Identifier le moment exact de mon éveil gay n’est pas simple—la plupart des personnes LGBTQ+ vivent plusieurs prises de conscience. Bien que je n’aie fait mon coming out qu’à la mi-vingtaine, en y repensant, les signes étaient là bien plus tôt. Mon obsession adolescente pour Tegan et Sara, tous les personnages de *The L Word* (surtout Shane), et Casey Novak dans *New York, unité spéciale* m’ont peu à peu révélé que mes sentiments envers les femmes n’étaient pas exactement hétéros. Mais aujourd’hui, dans ma fière trentaine queer, je réalise que les heures passées au collège à habiller des avatars de célébrités sur Stardoll étaient sans doute ce que j’ai fait de plus gay à l’époque.
Je n’ai plus visité Stardoll depuis mes 13 ans (et maintenant, le site ne se charge même plus pour moi—mon adresse IP adulte m’aurait-elle trahie ?). À l’époque, c’était un terrain de jeu numérique rose où je perdais des heures à styliser des versions cartoon de Rachel Bilson, Paris Hilton, Lady Gaga et d’autres femmes glamour—toutes commençant commodément en sous-vêtements.
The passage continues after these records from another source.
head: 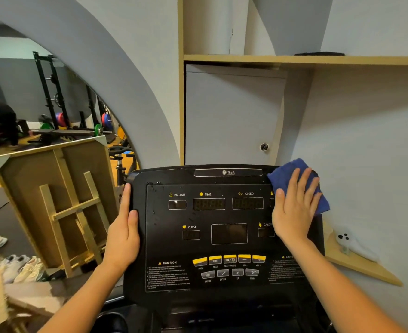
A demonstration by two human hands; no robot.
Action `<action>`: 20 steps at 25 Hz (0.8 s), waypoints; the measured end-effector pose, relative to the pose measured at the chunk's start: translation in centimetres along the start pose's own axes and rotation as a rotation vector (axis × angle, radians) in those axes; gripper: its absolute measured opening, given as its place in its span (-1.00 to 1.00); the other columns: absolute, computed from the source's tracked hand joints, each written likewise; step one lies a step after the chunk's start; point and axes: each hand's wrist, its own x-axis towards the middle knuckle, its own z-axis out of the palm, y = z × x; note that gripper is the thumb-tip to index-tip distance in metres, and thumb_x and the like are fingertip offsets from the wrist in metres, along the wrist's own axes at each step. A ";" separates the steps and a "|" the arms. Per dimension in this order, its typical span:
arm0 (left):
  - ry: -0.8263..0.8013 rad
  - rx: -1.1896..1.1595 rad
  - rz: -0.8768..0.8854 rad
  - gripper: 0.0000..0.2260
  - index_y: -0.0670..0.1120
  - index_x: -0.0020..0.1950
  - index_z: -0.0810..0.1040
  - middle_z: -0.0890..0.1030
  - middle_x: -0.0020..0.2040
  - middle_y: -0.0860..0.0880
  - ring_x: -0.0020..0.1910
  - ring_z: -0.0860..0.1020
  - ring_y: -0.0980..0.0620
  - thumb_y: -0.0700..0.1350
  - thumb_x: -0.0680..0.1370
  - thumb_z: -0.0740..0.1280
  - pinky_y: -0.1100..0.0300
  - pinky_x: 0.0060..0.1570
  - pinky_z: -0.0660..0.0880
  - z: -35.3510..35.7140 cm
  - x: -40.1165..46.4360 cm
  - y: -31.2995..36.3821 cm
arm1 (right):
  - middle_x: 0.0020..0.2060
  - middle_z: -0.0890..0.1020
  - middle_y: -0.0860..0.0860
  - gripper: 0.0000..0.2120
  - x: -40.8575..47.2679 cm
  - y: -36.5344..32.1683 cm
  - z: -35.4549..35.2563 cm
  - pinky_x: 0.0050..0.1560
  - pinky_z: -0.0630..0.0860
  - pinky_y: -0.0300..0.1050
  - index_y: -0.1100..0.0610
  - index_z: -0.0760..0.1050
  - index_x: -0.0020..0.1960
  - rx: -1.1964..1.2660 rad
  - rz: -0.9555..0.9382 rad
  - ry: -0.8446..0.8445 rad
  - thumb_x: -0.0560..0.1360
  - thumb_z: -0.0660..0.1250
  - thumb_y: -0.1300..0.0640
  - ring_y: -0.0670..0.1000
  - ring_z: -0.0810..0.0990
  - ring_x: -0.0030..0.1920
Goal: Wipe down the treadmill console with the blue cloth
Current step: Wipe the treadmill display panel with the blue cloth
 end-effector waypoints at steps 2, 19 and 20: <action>0.006 -0.006 0.010 -0.50 0.30 0.54 -0.12 0.53 0.19 0.09 -0.04 0.54 0.24 0.22 0.59 -0.09 0.36 -0.02 0.37 0.1 0.0 0.0 | 0.62 0.00 0.16 -0.39 -0.1 -0.9 0.1 0.55 -0.02 0.29 0.14 -0.09 0.64 0.001 -0.017 -0.001 0.66 -0.14 -0.11 0.25 -0.05 0.60; 0.009 0.013 -0.012 -0.53 0.34 0.52 -0.12 0.55 0.16 0.17 0.00 0.60 0.15 0.16 0.62 -0.08 0.08 0.07 0.52 0.0 -0.1 -0.5 | 0.63 0.00 0.09 -0.37 -3.0 -14.6 1.2 0.55 -0.05 0.30 0.11 -0.04 0.64 0.048 -0.285 -0.082 0.66 -0.16 -0.16 0.24 -0.11 0.60; 0.007 0.015 -0.011 -0.53 0.34 0.52 -0.12 0.55 0.15 0.18 0.00 0.60 0.16 0.16 0.63 -0.08 0.10 0.07 0.51 0.0 -0.1 -0.5 | 0.63 0.00 0.09 -0.38 -3.3 -15.4 1.3 0.55 -0.05 0.29 0.11 -0.03 0.64 0.049 -0.301 -0.086 0.66 -0.15 -0.15 0.24 -0.12 0.61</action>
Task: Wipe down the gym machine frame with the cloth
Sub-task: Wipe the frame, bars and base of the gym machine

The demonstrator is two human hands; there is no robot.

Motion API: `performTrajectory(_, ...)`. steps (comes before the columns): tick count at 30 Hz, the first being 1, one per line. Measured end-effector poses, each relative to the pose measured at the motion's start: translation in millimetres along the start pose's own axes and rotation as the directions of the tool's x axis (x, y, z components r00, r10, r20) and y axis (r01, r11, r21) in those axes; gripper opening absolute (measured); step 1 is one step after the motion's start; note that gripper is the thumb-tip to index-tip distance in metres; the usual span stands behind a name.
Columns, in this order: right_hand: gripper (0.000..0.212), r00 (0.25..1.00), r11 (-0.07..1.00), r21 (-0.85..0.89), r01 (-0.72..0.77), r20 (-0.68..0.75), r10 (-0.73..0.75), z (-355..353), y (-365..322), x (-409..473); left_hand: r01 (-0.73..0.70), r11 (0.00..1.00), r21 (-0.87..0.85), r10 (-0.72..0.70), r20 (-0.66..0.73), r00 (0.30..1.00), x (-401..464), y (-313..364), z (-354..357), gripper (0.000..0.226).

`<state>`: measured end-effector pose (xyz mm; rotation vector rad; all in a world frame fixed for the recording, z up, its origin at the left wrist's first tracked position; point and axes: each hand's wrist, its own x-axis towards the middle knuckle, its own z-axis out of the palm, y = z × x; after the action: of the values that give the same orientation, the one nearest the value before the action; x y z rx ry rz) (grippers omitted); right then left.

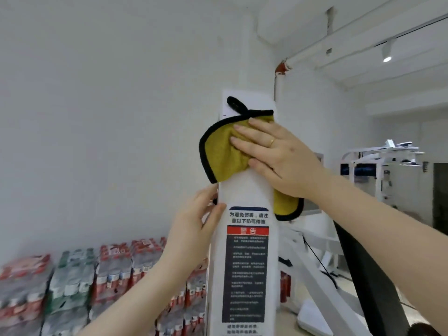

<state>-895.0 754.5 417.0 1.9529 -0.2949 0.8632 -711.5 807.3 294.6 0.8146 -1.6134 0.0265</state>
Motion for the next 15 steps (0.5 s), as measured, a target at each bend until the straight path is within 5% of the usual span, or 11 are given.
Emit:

Pour être claire, ce n’était pas aussi scandaleux que ça en a l’air. Le but était de les habiller, pas de fixer leurs sous-vêtements virtuels—même si mon moi préado encore dans le placard était parfaitement capable des deux.
Sur le moment, j’aurais farouchement nié toute sous-texture queer dans mon obsession pour Stardoll. Enfant solitaire et imaginative, ce que j’aimais par-dessus tout, c’était inventer des histoires élaborées pour les célébrités que je stylais. Si je les avais écrites, elles auraient pu compter comme mes premières fictions—comme Kate Winslet infiltrée en monitrice de plongée ou Lindsay Lohan devenue championne d’équitation (certaines tenues disponibles étaient bizarres, d’accord ?).
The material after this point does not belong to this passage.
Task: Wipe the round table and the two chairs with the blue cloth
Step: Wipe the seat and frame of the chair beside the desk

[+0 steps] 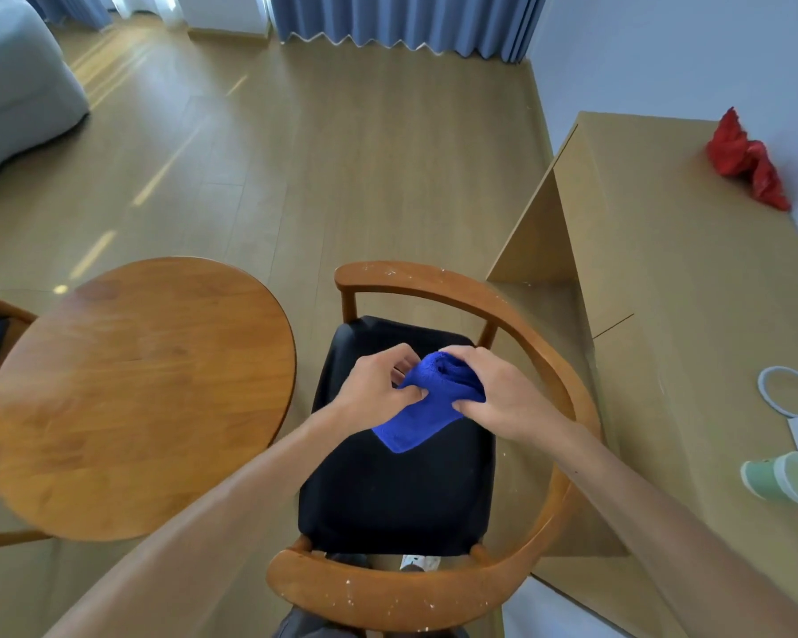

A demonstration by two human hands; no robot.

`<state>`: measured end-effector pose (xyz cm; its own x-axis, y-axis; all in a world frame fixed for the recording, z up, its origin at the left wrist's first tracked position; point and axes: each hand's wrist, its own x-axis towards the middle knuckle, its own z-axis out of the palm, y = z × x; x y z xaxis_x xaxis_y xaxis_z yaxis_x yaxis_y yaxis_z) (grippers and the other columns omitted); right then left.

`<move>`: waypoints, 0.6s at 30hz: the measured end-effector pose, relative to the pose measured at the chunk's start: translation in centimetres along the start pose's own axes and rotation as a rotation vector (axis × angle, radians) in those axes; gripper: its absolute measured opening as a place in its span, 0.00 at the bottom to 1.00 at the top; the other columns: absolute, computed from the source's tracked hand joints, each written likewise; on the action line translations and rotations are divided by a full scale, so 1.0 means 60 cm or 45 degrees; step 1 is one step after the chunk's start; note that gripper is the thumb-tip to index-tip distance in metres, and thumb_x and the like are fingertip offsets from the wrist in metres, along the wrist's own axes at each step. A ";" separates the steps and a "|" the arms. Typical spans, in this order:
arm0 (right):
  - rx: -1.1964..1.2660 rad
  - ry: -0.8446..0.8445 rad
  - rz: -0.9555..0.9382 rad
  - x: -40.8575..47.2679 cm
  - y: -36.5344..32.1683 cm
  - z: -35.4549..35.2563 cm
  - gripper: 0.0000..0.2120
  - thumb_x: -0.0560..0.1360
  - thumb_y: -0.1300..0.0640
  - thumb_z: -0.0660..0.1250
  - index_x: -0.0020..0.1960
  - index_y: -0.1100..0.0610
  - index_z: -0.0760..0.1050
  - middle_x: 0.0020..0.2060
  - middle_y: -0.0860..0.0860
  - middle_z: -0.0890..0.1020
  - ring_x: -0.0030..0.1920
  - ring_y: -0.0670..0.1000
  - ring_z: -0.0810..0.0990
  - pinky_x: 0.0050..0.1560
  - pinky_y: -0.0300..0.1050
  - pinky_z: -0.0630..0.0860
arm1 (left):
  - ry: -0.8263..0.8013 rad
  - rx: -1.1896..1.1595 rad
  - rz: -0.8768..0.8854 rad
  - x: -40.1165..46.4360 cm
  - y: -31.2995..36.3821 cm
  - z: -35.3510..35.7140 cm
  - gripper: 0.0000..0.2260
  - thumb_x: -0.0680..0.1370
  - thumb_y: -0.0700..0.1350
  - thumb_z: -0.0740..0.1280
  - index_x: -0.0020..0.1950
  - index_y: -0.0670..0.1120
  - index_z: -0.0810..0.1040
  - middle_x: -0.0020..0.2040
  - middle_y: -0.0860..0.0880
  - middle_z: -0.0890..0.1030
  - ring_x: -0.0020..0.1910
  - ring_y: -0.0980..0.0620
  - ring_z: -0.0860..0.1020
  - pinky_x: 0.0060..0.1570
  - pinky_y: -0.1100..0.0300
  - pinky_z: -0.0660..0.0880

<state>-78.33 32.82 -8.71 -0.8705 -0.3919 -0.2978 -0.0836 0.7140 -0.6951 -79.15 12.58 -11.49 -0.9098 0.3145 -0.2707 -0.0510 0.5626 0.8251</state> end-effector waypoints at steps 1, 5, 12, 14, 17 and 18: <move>-0.004 0.007 0.014 0.001 0.011 0.016 0.25 0.72 0.61 0.69 0.66 0.45 0.68 0.53 0.45 0.76 0.52 0.44 0.76 0.52 0.39 0.76 | -0.028 -0.021 -0.042 -0.002 -0.015 0.010 0.09 0.73 0.42 0.72 0.52 0.47 0.78 0.46 0.54 0.82 0.46 0.57 0.80 0.45 0.65 0.76; 0.051 -0.099 0.046 0.008 0.060 0.099 0.22 0.72 0.62 0.65 0.63 0.44 0.71 0.52 0.39 0.78 0.52 0.39 0.76 0.50 0.32 0.74 | -0.251 -0.039 -0.229 -0.012 -0.098 0.052 0.11 0.70 0.41 0.74 0.50 0.46 0.79 0.45 0.52 0.82 0.46 0.53 0.81 0.50 0.57 0.79; 0.118 -0.255 0.294 0.110 0.199 0.253 0.20 0.73 0.60 0.67 0.64 0.47 0.74 0.51 0.37 0.70 0.53 0.39 0.73 0.49 0.29 0.68 | -0.303 -0.149 -0.655 0.010 -0.286 0.147 0.10 0.73 0.47 0.71 0.52 0.50 0.77 0.44 0.56 0.82 0.46 0.56 0.80 0.42 0.65 0.75; 0.070 -0.234 0.345 0.161 0.247 0.297 0.23 0.76 0.61 0.64 0.70 0.50 0.69 0.58 0.43 0.70 0.59 0.45 0.73 0.55 0.32 0.67 | -0.217 -0.165 -0.762 0.032 -0.341 0.171 0.12 0.76 0.47 0.68 0.59 0.50 0.75 0.45 0.57 0.81 0.45 0.59 0.78 0.39 0.70 0.70; -0.143 -0.118 0.520 0.227 0.303 0.356 0.27 0.79 0.64 0.58 0.76 0.53 0.59 0.70 0.48 0.63 0.67 0.50 0.65 0.61 0.42 0.68 | -0.160 -0.103 -0.833 0.053 -0.411 0.194 0.15 0.78 0.44 0.63 0.64 0.47 0.72 0.48 0.55 0.79 0.43 0.60 0.75 0.38 0.70 0.67; -0.223 -0.046 0.608 0.239 0.313 0.373 0.28 0.78 0.65 0.57 0.76 0.54 0.57 0.71 0.50 0.62 0.68 0.52 0.64 0.61 0.45 0.69 | -0.164 -0.067 -0.833 0.057 -0.428 0.197 0.15 0.78 0.44 0.63 0.65 0.46 0.72 0.50 0.54 0.79 0.44 0.60 0.74 0.39 0.69 0.67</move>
<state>-81.50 27.60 -40.68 -0.8143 -0.0156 -0.5803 0.2369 0.9037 -0.3567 -76.11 8.24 -39.49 -0.6283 0.0118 -0.7778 -0.5983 0.6317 0.4929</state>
Certes, passer des heures à contempler des femmes cartoon à moitié habillées peut sembler un signe avant-coureur évident de mon coming out, mais pour moi, c’était plus une question de créativité que d’attraction. Comme le dit Ocean Vuong sur la façon dont la queerité nourrit l’imagination, ma version consistait à tisser des histoires pour me tenir compagnie. Stardoll m’offrait un espace sûr pour le faire, loin des enfants de mon âge qui m’auraient ridiculisée autant pour le jeu que pour mes pensées très gay à son sujet. (Soyons honnêtes—ils se seraient moqués de moi rien que pour y jouer, alors qu’eux sirotaient en cachette des Smirnoff Ice et embrassaient des garçons prénommés Trent.)
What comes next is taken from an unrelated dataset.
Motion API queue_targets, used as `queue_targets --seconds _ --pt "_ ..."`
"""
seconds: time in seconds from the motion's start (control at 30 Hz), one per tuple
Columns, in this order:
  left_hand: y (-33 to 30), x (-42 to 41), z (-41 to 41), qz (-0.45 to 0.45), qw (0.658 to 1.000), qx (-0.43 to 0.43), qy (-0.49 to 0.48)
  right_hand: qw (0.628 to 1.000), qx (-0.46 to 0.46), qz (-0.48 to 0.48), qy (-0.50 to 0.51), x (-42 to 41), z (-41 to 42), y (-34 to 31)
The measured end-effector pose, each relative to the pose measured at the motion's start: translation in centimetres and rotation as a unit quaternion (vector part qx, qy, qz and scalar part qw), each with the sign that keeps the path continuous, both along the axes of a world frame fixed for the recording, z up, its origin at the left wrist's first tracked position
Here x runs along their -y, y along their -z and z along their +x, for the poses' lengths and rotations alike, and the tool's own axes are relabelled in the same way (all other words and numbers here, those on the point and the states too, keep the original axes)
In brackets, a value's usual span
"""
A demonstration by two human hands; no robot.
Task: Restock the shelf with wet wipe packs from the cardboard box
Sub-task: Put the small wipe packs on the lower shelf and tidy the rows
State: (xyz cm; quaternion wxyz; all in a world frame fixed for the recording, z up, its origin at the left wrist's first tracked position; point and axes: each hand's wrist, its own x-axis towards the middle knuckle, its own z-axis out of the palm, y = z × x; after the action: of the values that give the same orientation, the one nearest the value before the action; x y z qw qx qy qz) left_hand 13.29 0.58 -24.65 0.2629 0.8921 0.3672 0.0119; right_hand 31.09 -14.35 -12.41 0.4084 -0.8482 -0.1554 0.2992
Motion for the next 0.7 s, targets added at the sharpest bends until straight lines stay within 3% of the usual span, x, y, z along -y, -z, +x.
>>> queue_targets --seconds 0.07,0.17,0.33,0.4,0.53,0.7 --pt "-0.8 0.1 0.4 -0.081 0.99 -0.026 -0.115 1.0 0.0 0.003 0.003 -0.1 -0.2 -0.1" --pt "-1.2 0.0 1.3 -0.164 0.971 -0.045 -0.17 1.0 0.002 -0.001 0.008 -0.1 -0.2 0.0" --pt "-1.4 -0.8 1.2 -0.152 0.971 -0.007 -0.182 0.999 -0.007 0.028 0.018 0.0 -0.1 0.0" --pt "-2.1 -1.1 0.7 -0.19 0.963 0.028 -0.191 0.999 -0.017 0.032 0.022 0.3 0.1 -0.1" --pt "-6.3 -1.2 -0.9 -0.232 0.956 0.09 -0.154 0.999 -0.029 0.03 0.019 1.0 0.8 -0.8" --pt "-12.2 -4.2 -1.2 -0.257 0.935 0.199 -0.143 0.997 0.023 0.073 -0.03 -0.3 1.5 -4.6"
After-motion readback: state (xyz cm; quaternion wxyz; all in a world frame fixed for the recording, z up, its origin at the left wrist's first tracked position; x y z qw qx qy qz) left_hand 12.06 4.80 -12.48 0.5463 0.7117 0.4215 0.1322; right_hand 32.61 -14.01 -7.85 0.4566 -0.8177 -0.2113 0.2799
Aujourd’hui, à 31 ans, je ne sais pas si je serai un jour mère, mais si c’est le cas, j’espère que mon enfant passera ses années préado scotché à des sites inoffensifs comme Stardoll plutôt qu’à rouler des yeux quand je dirai : « Assez de TikTok pour aujourd’hui. » Dans un monde où tant de temps en ligne est performatif, j’espère juste que les enfants queer d’aujourd’hui ont leurs propres moyens d’explorer—que ce soit avec des poupées virtuelles ou quelque chose de totalement nouveau.